Data set	Poly	Gauss	ERBF	AtanK	UKF
Heart	76.00±0.0457	78.44±0.0393	78.59±0.0149	77.22±0.0417	78.78± 0.0376
Ringnorm	95.09±0.0102	96.29±0.0049	98.44± 0.0024	97.37±0.0457	97.84±0.0070
German	72.72±0.0184	73.38±0.0103	73.05±0.0252	73.26±0.0192	74.16±0.0073
Wdbc	94.74±0.0096	97.00±0.0145	97.21±0.0050	97.74±0.0096	96.84±0.0253
Ionosphere	86.15±0.0248	88.37±0.0092	92.91±0.0121	92.48±0.0184	91.28± 0.0212
Sonar	91.43±0.0316	92.86±0.0363	90.43±0.0415	92.43±0.0234	91.29±0.0549
Splice	80.36±0.0401	82.99±0.0229	81.95±0.0183	83.83±0.0268	84.55±0.0130
Australian	82.74±0.0334	81.57±0.0148	83.48± 0.0319	83.70±0.0247	82.87±0.0340
Twonorm	96.41± 0.0101	96.32±0.0047	96.26± 0.0046	96.38±0.0065	96.59± 0.0102
Yeast	66.78± 0.0144	65.80±0.0091	67.28± 0.0270	66.33±0.0210	67.47± 0.0204
IJK	96.80± 0.0045	98.11±0.0091	98.14± 0.0087	98.30±0.0054	98.26± 0.0076
W-T-L	10-0-1	7-3-1	9-0-2	7-2-2	—

Fig. 5

Besides comparing the testing accuracy of these kernels for each data set, we take an overall comparison on 11 UCI data sets by combing the nonparametric Friedman’s test and the Tukey’s honestly significant difference criterion. The Friedman’s test is an extension of the sign test and is better known, it is widely useful for a much larger range of treatments [27]. The overall evaluation of the classification accuracy of these kernels is displayed in Fig. 5.

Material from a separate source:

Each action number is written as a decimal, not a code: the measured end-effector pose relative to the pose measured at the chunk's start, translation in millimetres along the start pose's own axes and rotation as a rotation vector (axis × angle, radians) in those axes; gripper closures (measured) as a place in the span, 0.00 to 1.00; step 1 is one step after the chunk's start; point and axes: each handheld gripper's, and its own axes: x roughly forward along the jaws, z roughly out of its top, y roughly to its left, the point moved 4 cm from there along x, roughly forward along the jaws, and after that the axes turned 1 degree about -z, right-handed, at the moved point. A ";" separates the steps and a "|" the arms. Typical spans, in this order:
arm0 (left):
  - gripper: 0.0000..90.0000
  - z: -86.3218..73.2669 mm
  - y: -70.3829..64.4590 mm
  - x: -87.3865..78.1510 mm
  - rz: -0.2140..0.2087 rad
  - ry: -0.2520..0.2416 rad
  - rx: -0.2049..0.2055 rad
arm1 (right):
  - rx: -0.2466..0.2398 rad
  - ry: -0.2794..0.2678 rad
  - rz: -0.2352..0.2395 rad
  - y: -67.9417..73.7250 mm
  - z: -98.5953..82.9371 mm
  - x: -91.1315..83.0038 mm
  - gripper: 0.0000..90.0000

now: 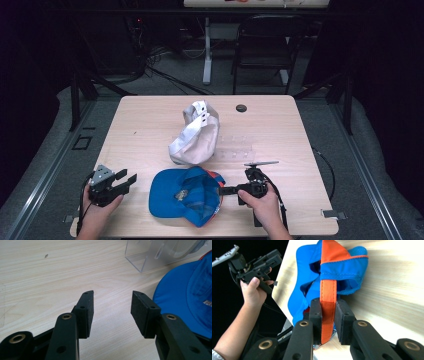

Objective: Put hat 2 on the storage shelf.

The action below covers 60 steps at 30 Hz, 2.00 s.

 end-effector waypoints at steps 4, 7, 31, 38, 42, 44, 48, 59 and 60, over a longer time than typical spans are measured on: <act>0.60 0.3 -0.4 1.3 -0.006 0.015 0.004 | 0.013 -0.006 0.006 -0.7 2.8 -11.4 0.87; 0.60 0.7 -1.2 3.3 -0.010 0.018 0.007 | 0.029 0.002 0.050 1.1 4.7 -14.8 0.87; 0.60 1.7 1.6 2.5 0.002 0.002 0.007 | 0.138 -0.027 0.335 47.1 50.1 -50.0 0.87; 0.60 1.9 2.5 0.7 0.003 0.007 0.007 | 0.141 -0.041 0.375 61.1 62.7 -64.7 0.87; 0.60 1.8 2.1 2.2 0.005 -0.005 0.006 | 0.134 -0.051 0.379 68.9 69.2 -76.2 0.87; 0.60 1.9 2.0 2.0 0.007 -0.002 0.008 | 0.134 -0.059 0.369 72.4 72.0 -82.1 0.87; 0.60 2.0 1.9 1.8 0.007 -0.002 0.008 | 0.129 -0.082 0.360 78.6 77.3 -94.5 0.87; 0.60 2.2 2.3 0.2 0.007 0.005 0.010 | 0.128 -0.140 0.325 87.0 90.1 -123.7 0.87; 0.60 2.2 2.3 0.6 0.009 0.002 0.009 | 0.129 -0.148 0.321 86.8 92.0 -126.8 0.87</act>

Seen from Fig. 5, the performance of the polynomial kernel is outperformed by other kernel functions. The performance of the proposed AtanK has the best rank of these five kernel functions, and it has a statistically significantly accuracy on 11 datasets. It means the AtanK kernel is a better and robust kernel compared with the polynomial kernel, the ERBF kernel, the Gaussian kernel, and the UKF kernel.

Kernel selection is fundamental to kernel based methods. Driven by the similarity measure defined by the arctangent function, we described a new universal kernel in this paper. Comprehensive experimental shows the new proposed AtanK kernel can properly learn separating boundary for many classification application. Schematic diagrams show the AtanK kernel is a new set of SVM kernels that allows a quick decreasing around the sample and a moderate decreasing toward infinity.

Experiments done on the checkerboard dataset and the Cosexp dataset show the ability of the AtanK kernel in separating the patterns. Thus we find the new kernel can preserve the all data on closeness information while still penalize the far neighborhood more reliably. Moreover, a comparison is done with previously constructed SVM models based on the UCI benchmark datasets, which was obtained by using the polynomial kernel, the Gaussian kernel, the ERBF kernel, and the UKF kernel. The result revealed that the AtanK kernel can improve classification accuracy.

Further numerical experiments are required in order to assess the power of our evolved kernel. And an automatic algorithm of the AtanK kernel parameters optimization will be valuable. Many mature kernel parameter optimization tricks can extend to the new kernel easily.